Any legends, disclaimers or other notices that may appear at the bottom of the email communication to which this Preliminary Term Sheet is attached relating to (i) these materials not constituting an offer (or a solicitation of an offer), (ii) no representation that these materials are accurate or complete and may not be updated or (iii) these materials possibly being confidential are not applicable to these materials and should be disregarded.
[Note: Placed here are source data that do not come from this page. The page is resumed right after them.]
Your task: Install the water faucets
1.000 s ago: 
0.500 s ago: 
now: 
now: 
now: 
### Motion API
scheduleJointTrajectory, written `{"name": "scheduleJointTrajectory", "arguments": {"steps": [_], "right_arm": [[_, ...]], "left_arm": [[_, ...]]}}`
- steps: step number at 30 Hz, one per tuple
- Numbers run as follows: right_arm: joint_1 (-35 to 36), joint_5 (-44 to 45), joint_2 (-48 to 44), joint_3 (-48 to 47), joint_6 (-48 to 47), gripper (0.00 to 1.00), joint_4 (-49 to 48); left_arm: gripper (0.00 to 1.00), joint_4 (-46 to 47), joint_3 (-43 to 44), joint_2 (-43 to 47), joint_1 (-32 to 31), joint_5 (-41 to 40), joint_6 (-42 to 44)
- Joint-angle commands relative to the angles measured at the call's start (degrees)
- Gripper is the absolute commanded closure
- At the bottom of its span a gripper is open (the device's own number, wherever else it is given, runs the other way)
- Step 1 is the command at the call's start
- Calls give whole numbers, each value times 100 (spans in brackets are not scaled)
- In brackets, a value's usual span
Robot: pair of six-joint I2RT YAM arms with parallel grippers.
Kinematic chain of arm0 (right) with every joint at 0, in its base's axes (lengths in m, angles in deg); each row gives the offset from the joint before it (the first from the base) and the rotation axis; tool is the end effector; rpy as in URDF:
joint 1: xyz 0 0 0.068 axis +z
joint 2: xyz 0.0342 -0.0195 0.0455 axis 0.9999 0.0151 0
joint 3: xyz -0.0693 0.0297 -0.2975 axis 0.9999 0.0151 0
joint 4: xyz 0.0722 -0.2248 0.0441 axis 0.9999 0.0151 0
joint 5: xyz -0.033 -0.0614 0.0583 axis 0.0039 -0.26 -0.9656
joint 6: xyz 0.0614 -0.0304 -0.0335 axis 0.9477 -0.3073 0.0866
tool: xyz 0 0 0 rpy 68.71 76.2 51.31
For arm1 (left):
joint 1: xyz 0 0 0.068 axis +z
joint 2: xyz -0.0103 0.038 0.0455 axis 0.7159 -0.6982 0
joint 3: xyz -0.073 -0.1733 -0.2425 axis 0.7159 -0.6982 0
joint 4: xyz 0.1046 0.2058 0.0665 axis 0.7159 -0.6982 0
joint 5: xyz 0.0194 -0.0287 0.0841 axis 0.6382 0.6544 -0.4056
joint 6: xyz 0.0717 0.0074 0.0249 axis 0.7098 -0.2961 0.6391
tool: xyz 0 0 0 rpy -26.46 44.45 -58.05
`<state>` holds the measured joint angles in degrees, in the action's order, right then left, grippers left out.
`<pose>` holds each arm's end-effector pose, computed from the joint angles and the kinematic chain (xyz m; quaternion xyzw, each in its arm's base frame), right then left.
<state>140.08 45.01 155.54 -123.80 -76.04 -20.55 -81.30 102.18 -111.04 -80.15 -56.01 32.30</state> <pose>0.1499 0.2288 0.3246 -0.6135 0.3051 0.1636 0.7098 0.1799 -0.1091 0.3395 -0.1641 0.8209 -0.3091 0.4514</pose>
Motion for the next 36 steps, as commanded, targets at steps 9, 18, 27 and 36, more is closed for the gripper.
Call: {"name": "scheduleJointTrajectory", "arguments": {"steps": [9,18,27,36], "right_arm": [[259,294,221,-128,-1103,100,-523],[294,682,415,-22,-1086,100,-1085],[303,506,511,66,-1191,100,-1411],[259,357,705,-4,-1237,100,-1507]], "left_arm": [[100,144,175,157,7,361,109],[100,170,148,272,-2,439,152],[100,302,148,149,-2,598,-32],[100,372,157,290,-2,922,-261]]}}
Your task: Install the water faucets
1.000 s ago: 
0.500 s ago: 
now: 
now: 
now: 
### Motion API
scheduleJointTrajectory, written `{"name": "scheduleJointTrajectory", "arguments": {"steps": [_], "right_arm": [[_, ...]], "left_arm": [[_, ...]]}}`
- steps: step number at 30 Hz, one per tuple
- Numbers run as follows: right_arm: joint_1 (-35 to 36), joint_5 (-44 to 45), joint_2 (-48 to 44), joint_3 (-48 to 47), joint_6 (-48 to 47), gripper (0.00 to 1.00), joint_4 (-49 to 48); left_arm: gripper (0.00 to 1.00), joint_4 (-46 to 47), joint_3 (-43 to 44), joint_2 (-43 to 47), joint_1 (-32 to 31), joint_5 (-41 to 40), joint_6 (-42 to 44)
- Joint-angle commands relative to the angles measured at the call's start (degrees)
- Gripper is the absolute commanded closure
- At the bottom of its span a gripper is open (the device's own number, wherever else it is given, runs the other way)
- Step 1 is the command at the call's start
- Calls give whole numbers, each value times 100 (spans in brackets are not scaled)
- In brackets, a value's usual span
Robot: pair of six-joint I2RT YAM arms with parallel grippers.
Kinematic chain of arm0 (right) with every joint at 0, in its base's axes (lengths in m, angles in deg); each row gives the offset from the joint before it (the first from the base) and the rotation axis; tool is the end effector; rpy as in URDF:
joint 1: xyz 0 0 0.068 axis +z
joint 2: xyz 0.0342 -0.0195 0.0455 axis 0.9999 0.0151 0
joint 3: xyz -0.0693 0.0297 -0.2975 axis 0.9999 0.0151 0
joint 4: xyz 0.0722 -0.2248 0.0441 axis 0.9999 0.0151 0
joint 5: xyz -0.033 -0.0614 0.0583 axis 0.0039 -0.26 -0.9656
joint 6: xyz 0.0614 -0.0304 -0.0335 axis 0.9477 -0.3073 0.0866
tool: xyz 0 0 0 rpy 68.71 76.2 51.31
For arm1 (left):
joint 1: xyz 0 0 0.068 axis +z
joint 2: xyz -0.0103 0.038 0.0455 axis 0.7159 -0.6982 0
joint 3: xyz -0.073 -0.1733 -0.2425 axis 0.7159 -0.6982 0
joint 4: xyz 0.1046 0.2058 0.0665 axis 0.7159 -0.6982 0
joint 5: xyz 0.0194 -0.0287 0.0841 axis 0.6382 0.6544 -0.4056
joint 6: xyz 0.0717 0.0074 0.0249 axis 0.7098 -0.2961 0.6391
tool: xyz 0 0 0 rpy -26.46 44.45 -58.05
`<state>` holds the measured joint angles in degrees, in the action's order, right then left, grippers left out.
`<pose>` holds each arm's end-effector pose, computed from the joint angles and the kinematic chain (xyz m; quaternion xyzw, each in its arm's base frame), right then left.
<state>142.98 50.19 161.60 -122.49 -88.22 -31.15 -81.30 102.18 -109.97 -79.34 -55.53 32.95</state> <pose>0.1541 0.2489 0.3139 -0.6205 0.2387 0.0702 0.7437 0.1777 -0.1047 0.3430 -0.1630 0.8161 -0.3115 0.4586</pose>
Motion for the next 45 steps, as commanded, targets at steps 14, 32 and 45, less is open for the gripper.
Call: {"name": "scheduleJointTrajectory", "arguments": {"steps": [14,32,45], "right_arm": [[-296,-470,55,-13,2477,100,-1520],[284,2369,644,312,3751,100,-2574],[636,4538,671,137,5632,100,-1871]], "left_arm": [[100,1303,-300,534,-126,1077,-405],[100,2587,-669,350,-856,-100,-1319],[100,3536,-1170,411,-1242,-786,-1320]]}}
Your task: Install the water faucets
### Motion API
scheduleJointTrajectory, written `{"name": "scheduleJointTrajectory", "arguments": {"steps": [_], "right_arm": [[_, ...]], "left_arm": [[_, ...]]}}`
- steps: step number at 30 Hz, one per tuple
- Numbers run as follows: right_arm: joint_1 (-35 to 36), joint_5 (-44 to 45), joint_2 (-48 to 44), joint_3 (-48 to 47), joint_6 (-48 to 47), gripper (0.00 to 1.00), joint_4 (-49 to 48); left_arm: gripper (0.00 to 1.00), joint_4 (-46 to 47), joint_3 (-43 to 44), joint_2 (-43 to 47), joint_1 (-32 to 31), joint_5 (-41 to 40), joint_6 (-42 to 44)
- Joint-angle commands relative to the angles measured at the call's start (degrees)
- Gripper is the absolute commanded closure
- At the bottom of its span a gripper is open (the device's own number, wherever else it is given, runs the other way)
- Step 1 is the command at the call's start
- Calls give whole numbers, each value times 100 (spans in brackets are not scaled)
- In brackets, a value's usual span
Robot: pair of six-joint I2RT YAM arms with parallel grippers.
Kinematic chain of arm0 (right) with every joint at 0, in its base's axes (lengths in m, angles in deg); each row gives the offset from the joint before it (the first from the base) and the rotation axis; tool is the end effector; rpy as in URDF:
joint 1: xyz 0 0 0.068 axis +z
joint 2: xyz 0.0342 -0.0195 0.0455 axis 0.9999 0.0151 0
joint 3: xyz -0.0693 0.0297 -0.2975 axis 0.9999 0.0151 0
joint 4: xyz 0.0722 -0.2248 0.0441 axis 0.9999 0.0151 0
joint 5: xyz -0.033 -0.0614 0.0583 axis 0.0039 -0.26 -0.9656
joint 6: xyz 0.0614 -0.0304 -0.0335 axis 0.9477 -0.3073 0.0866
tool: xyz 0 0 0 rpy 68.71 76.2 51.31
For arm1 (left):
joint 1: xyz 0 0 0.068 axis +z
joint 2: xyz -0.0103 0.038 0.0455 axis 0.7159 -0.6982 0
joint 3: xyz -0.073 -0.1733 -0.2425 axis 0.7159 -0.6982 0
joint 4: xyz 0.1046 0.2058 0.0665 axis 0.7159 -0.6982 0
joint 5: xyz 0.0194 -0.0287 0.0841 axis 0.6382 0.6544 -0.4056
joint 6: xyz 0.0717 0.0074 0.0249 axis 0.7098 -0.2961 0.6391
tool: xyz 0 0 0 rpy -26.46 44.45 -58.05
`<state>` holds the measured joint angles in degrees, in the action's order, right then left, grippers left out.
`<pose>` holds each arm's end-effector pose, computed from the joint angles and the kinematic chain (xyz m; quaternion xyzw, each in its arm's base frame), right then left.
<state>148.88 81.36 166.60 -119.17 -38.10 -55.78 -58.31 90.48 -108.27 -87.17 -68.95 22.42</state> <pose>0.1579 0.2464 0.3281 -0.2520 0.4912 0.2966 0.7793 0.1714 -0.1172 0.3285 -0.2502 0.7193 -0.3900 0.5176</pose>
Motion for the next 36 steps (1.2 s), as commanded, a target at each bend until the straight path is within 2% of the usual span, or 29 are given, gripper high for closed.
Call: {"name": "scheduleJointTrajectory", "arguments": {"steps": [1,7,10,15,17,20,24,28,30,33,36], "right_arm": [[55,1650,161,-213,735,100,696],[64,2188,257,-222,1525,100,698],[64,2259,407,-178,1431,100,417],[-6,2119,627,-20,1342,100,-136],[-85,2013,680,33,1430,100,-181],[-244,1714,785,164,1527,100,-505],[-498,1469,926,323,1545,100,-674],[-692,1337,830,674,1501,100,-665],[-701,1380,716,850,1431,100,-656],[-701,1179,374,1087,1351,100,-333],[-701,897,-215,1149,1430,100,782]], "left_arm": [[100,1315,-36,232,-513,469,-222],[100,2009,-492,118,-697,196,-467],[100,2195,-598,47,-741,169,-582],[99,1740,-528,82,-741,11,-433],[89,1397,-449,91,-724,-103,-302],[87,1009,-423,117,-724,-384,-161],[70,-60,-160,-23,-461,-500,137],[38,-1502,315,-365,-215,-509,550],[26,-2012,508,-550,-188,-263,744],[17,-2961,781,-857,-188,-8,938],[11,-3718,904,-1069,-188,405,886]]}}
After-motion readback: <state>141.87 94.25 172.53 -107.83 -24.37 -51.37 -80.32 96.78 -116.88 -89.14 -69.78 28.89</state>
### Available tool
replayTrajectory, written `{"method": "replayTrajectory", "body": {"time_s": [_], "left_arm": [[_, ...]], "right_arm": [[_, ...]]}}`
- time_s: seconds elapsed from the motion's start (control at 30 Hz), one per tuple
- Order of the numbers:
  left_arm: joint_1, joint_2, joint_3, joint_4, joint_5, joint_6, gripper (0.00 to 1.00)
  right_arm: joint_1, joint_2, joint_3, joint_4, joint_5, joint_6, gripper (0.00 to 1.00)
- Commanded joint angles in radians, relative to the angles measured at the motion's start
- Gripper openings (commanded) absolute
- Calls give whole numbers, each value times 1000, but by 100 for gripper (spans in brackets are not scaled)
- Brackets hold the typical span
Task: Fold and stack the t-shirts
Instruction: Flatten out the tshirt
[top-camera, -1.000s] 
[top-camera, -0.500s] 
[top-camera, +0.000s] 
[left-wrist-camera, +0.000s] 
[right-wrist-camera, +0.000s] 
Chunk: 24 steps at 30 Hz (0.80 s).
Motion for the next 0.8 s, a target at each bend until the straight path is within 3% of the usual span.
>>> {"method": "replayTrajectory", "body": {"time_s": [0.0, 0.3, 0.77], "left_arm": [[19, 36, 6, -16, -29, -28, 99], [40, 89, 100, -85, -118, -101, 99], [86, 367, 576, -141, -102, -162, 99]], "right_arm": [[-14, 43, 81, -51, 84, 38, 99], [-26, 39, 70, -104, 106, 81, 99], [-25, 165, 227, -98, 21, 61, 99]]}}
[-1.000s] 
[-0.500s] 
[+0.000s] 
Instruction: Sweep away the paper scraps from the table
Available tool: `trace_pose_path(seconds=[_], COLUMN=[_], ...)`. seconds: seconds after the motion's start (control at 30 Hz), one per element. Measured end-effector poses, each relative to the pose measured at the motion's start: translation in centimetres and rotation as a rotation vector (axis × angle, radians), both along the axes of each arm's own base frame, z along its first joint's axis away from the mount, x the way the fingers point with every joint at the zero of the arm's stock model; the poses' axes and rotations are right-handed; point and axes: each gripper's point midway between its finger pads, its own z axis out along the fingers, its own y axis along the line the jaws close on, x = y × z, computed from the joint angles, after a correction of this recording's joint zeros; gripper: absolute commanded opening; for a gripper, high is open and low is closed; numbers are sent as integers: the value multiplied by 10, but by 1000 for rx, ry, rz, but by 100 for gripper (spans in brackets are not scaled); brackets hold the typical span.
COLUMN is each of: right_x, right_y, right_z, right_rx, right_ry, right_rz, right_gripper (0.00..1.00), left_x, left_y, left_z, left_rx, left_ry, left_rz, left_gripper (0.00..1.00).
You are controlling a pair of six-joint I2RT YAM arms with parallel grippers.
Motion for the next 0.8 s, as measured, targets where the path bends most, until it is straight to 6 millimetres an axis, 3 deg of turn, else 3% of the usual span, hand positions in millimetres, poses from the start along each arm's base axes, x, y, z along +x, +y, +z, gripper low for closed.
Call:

Such legends, disclaimers or other notices have been automatically generated as a result of these materials having been sent via Bloomberg or another system.

 

2 

 

 

EXPECTED SINKING FUND SCHEDULE(1)

 

Payment Date  Tranche A-1 Principal 
10/01/2025  $17,384,423 
04/01/2026  $11,564,803 
10/01/2026  $11,850,107 
04/01/2027  $12,142,449 
10/01/2027  $12,442,003 
04/01/2028  $12,748,947 
10/01/2028  $13,063,464 
04/01/2029  $13,385,740 
10/01/2029  $13,715,966 
04/01/2030  $14,054,339 
10/01/2030  $14,401,059 
04/01/2031  $14,756,333 
10/01/2031  $15,120,372 
04/01/2032  $15,493,392 
10/01/2032  $15,875,614 
04/01/2033  $16,267,265 
10/01/2033  $16,668,578 
04/01/2034  $17,079,792 
10/01/2034  $17,501,151 
04/01/2035  $17,932,904 
10/01/2035  $18,375,309 
04/01/2036  $18,828,628 
10/01/2036  $19,293,130 
04/01/2037  $19,769,092 
10/01/2037  $20,256,795 
04/01/2038  $20,756,530 
10/01/2038  $21,268,594 
04/01/2039  $21,793,290 
10/01/2039  $22,330,930 
Total Payments(2)  $476,121,000 

 

(1)Preliminary, subject to change.

(2)Totals may not add up due to rounding.

 

3 

 

 

EXPECTED AMORTIZATION TABLE(1)

 

Payment Date  Tranche A-1 Balance 
Closing Date  $476,121,000 
10/01/2025  $458,736,577 
04/01/2026  $447,171,774 
10/01/2026  $435,321,667 
04/01/2027  $423,179,218 
10/01/2027  $410,737,215 
04/01/2028  $397,988,267 
10/01/2028  $384,924,803 
04/01/2029  $371,539,063 
10/01/2029  $357,823,098 
04/01/2030  $343,768,759 
10/01/2030  $329,367,700 
04/01/2031  $314,611,366 
10/01/2031  $299,490,994 
04/01/2032  $283,997,602 
10/01/2032  $268,121,989 
04/01/2033  $251,854,724 
10/01/2033  $235,186,145 
04/01/2034  $218,106,353 
10/01/2034  $200,605,202 
04/01/2035  $182,672,298 
10/01/2035  $164,296,989 
04/01/2036  $145,468,361 
10/01/2036  $126,175,231 
04/01/2037  $106,406,140 
10/01/2037  $86,149,344 
04/01/2038  $65,392,814 
10/01/2038  $44,124,220 
04/01/2039  $22,330,930 
10/01/2039  $0 

 

(1)Preliminary, subject to change.

 

4 

 

 

Weighted Average Life Sensitivity

 

      -5%
(1.54 Standard
Deviations from Mean)
  -15%
(5.23 Standard
Deviations from Mean)
 
Tranche  Expected Weighted
Average Life (Years)(2)
  WAL (yrs)(2)   Change (days)(1)(2)  WAL (yrs)(2)  Change (days)(1)(2) 
A-1  8.53   8.53   0  8.53  0 

 

(1)            Number is rounded to whole days

(2)            Preliminary, subject to change.

 

For the purposes of preparing the above chart, the following assumptions, among others, have been made: (i) in relation to the initial forecast, the forecast error stays constant over the life of the securitized utility tariff bonds and is equal to an overestimate of electricity consumption of 5% (1.54 standard deviations from mean) or 15% (5.23 standard deviations from mean), (ii) the servicer makes timely and accurate submissions to true-up the securitized utility tariff charges semi-annually, (iii) customer write-off rates are held constant at 0.33% for residential and non-residential, (iv) Ameren Missouri remits all securitized utility tariff charges on average 36 days after such charges are billed to residential and non-residential customers, (v) ongoing financing costs are equal to projections, (vi) there is no acceleration of the final maturity date of the securitized utility tariff bonds, (vii) a permanent loss of all customers has not occurred, and (viii) the issuance date of the securitized utility tariff bonds is December 20, 2024. There can be no assurance that the weighted average life of the securitized utility tariff bonds will be as shown.